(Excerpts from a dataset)
================

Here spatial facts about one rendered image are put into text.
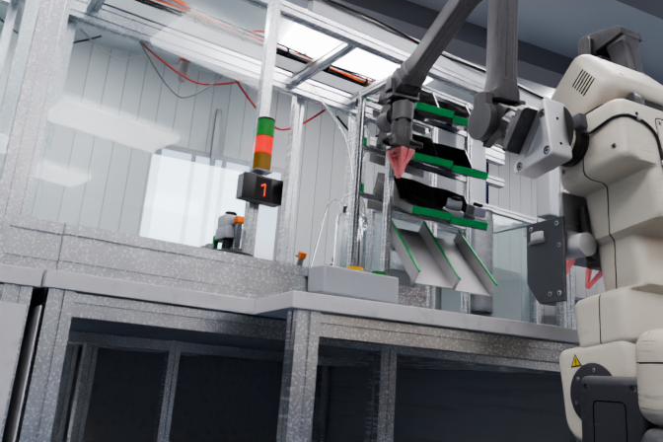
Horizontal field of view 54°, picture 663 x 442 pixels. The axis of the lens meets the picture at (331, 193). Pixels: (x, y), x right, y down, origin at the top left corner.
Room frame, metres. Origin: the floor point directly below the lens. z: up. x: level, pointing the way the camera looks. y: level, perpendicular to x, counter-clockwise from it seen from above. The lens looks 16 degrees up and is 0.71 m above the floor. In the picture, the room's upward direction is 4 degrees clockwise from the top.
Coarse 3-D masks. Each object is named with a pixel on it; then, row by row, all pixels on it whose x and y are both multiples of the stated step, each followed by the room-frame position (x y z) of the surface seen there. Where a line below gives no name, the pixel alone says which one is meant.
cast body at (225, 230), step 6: (222, 216) 1.54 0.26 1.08; (228, 216) 1.53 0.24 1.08; (234, 216) 1.54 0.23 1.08; (222, 222) 1.54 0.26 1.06; (228, 222) 1.53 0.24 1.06; (222, 228) 1.53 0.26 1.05; (228, 228) 1.52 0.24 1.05; (234, 228) 1.53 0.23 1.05; (216, 234) 1.56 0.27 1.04; (222, 234) 1.53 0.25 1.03; (228, 234) 1.52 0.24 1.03; (216, 240) 1.56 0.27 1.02
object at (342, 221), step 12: (348, 216) 2.65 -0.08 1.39; (360, 216) 2.66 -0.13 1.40; (336, 228) 2.69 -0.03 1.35; (348, 228) 2.65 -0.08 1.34; (360, 228) 2.66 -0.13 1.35; (336, 240) 2.69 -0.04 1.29; (360, 240) 2.66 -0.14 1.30; (336, 252) 2.68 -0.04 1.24; (360, 252) 2.67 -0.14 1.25; (336, 264) 2.68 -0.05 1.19; (360, 264) 2.67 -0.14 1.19
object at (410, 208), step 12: (384, 180) 1.94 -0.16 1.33; (396, 180) 2.01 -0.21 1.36; (408, 180) 2.02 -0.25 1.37; (396, 192) 1.86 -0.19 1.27; (408, 192) 2.04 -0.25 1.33; (420, 192) 1.97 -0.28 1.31; (396, 204) 1.86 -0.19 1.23; (408, 204) 1.79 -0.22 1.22; (420, 204) 1.97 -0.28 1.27; (432, 204) 1.91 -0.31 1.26; (432, 216) 1.80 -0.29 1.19; (444, 216) 1.81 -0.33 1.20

================

Instructions to follow:
Please list every line of the records that contains "picture".

Written answer:
Horizontal field of view 54°, picture 663 x 442 pixels. The axis of the lens meets the picture at (331, 193). Pixels: (x, y), x right, y down, origin at the top left corner.
Room frame, metres. Origin: the floor point directly below the lens. z: up. x: level, pointing the way the camera looks. y: level, perpendicular to x, counter-clockwise from it seen from above. The lens looks 16 degrees up and is 0.71 m above the floor. In the picture, the room's upward direction is 4 degrees clockwise from the top.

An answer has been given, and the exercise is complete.